• Exercise prompt
Reproduce the lines below exactly, starting at the one containing "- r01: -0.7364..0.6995" and stopping at the final line.

-- Opening Marker --

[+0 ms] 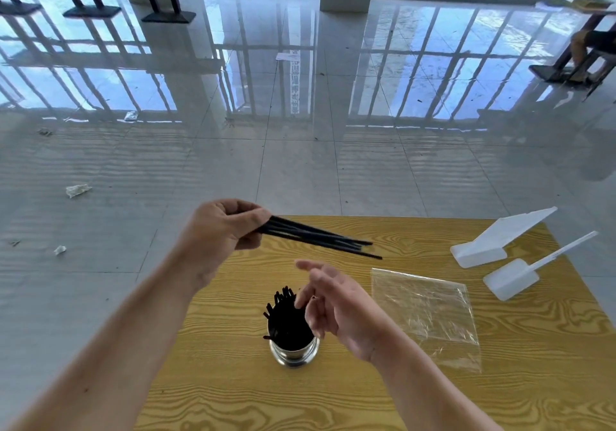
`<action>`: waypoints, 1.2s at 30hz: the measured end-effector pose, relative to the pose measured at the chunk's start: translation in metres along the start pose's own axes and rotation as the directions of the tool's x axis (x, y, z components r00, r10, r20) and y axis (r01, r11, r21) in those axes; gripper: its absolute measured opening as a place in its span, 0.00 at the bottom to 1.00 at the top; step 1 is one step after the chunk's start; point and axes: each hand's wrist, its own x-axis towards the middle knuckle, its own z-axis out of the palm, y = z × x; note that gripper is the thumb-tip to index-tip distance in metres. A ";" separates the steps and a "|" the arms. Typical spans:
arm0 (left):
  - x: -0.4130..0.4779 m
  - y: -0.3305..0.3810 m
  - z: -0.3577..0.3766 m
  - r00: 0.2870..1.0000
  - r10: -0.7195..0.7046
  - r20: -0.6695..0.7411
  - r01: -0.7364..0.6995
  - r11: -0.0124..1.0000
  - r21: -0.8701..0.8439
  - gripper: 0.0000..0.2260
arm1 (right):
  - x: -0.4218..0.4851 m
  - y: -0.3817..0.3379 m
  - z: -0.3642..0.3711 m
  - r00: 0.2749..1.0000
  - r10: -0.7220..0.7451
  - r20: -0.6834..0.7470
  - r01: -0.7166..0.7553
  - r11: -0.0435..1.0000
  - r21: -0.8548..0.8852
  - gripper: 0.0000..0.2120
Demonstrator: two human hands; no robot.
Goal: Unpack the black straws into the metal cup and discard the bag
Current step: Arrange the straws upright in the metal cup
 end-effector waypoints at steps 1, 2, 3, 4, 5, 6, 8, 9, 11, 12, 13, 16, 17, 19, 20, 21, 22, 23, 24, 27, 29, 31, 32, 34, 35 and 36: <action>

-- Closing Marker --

• Your response
  - r01: -0.7364..0.6995
  - r11: -0.0124..1.0000
  - r21: -0.8701..0.8439
  - gripper: 0.0000..0.2260
arm1 (right):
  - x: -0.4218..0.4851 m
  - y: -0.3817..0.3379 m
  - z: -0.3642..0.3711 m
  - r00: 0.2749..1.0000
  - r10: -0.7220..0.7451
  - r20: -0.6834..0.7470
  - r01: -0.7166..0.7553
  - r11: -0.0435..1.0000
  - r21: -0.8548..0.8852
  - gripper: 0.0000..0.2120
Demonstrator: two human hands; no robot.
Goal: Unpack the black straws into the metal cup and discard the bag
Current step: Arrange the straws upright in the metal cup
 end-effector waypoints at steps 1, 2, 3, 4, 5, 6, 8, 9, 11, 12, 13, 16, 17, 19, 20, 21, 22, 23, 24, 27, 29, 31, 32, 34, 35 and 36: <action>

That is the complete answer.